2
Tout au long de sa carrière, Lee Marvin aura
souvent eu l'occasion de jouer des crapules
malfaisantes, mais dans Règlements de comptes (The Big Heat,
1953), Fritz Lang lui donnera une occasion particulière de briller dans ce
registre. Homme de main brutal et bilieux du chef de la pègre locale, Mike
Lagana (Alexander Scourby), Vince Stone (Lee Marvin donc) aime exprimer son
ascendant et son autorité sur les autres, et notablement sur les femmes.

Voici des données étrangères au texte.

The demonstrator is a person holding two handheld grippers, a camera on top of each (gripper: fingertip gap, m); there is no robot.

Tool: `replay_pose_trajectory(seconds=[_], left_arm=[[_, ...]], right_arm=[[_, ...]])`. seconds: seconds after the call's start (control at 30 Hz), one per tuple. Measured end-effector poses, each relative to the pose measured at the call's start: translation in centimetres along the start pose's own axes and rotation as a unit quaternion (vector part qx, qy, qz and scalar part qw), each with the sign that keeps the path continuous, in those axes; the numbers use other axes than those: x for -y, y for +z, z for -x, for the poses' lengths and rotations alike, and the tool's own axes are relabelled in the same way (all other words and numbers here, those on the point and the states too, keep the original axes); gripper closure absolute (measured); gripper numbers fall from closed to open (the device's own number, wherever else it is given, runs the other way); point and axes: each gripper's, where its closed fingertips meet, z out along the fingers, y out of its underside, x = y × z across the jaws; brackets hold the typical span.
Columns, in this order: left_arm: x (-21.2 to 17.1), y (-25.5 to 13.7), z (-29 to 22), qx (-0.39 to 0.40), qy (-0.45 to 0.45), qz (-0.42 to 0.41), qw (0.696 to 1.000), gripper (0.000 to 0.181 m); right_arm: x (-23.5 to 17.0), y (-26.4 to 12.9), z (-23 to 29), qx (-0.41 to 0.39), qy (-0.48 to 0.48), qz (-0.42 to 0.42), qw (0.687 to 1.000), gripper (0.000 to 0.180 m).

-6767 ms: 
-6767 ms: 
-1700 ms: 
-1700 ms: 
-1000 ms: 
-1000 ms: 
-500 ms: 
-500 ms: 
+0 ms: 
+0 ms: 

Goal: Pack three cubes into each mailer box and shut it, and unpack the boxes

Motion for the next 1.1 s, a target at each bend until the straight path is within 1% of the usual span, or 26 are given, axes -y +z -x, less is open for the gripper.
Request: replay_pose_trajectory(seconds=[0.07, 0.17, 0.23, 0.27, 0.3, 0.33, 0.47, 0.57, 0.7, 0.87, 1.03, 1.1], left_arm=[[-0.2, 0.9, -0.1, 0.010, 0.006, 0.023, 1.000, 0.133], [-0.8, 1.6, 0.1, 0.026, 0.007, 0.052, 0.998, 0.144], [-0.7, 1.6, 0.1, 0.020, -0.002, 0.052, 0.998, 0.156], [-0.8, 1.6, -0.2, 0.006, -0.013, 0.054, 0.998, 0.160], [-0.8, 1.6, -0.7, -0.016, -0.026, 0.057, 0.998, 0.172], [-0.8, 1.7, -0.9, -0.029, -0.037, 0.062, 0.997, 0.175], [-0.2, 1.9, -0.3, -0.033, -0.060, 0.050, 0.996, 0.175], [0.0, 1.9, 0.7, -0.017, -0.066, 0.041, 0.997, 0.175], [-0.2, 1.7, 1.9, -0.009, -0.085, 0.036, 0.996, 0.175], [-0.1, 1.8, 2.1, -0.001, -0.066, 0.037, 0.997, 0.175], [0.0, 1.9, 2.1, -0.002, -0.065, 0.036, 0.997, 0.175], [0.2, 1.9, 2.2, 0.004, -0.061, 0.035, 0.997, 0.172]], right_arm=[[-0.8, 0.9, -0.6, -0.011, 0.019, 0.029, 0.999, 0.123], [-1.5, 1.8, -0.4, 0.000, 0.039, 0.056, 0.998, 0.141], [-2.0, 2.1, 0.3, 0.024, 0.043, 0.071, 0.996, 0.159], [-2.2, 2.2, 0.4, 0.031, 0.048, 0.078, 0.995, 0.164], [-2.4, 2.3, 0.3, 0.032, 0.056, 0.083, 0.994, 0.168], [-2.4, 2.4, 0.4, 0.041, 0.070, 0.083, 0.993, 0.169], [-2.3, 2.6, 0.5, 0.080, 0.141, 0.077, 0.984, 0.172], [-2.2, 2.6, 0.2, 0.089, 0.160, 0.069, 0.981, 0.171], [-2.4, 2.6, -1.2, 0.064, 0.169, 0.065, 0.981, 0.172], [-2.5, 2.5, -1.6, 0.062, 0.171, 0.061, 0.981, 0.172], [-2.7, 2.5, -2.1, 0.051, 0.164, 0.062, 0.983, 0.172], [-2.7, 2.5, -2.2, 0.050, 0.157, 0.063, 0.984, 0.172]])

Soupçonnant
sa maîtresse Debby (Gloria Grahame) de fréquenter un policier, il l'interroge
sur un ton qui passe, en quelques secondes, de la dispute entre amants à la
violence la plus éruptive. Avec sa mèche rebelle et son visage déformé par la
haine et la jalousie, mettant en avant une dentition agressive, il ne tarde pas
à insulter Debby tout en s'interrogeant sur la meilleure façon de lui faire
payer, physiquement, son indocilité (photogramme 1). Regardant autour de lui,
ses yeux se portent sur une cafetière bouillante reposant sur une plaque
électrique. Avec un sadisme consommé, Vince s'en empare pour projeter – le mouvement reste hors-champ, mais la bande-son en restitue toute
l'horreur - son contenu sur le visage de Debby qui sort de la pièce en hurlant
de douleur. Son forfait accompli, Vince la suit, tenant encore dans sa main la
cafetière fumante (photogramme 2). Nos yeux restent figés sur cet objet du
quotidien transformé en arme redoutable, tant il révèle les pulsions perverses
qui habitent Vince. La violence qui traverse tout le film atteint ici son
paroxysme, dans la continuité de la fameuse séquence - déjà jugée violente à
l'époque – dans laquelle Tom Powers (James Cagney) écrase gratuitement une moitié
de pamplemousse sur le visage de Kitty (Mae Clarke dans L'Ennemi public /The
Public Enemy, William A. Wellman, 1931). Vince Stone est la version
boursouflée de la face noire de l'humanité, à l'instar d'un Johnny Prince (Dan
Duryea), escroc cynique et manipulateur[1],
mais pas si éloigné que cela d'un Joe Wilson (Spencer Tracy), un homme
cherchant à se venger de ceux qui ont failli le lyncher[2],
ou même d'un Dave Bannion (Glenn Ford),
l'officier de police aux trousses de Vince et de son patron, prêt à utiliser
les mêmes moyens que la pègre pour venger la mort de sa femme. En ce sens, le
déchaînement de l'agressivité de Vince n'est que la matérialisation de la
vision pessimiste que Lang porte sur le monde et qui finit par contaminer toute
la société. Préfigurant le rôle d'un autre névropathe, Liberty Valance, dans L'Homme
qui tua Liberty Valance (The Man Who Shot Liberty Valance, John
Ford, 1962), Lee Marvin donne à chacune de ses apparitions une dimension
inquiétante et venimeuse, comme un signe de dégénérescence, laissant dans son
sillage douleur et destruction. Définitivement défigurée, Debby saura, en
nouvelle Némésis, prendre sa revanche contre son persécuteur et bourreau et gagner,
enfin, cette humanité dont tous les personnages du film sont exclus.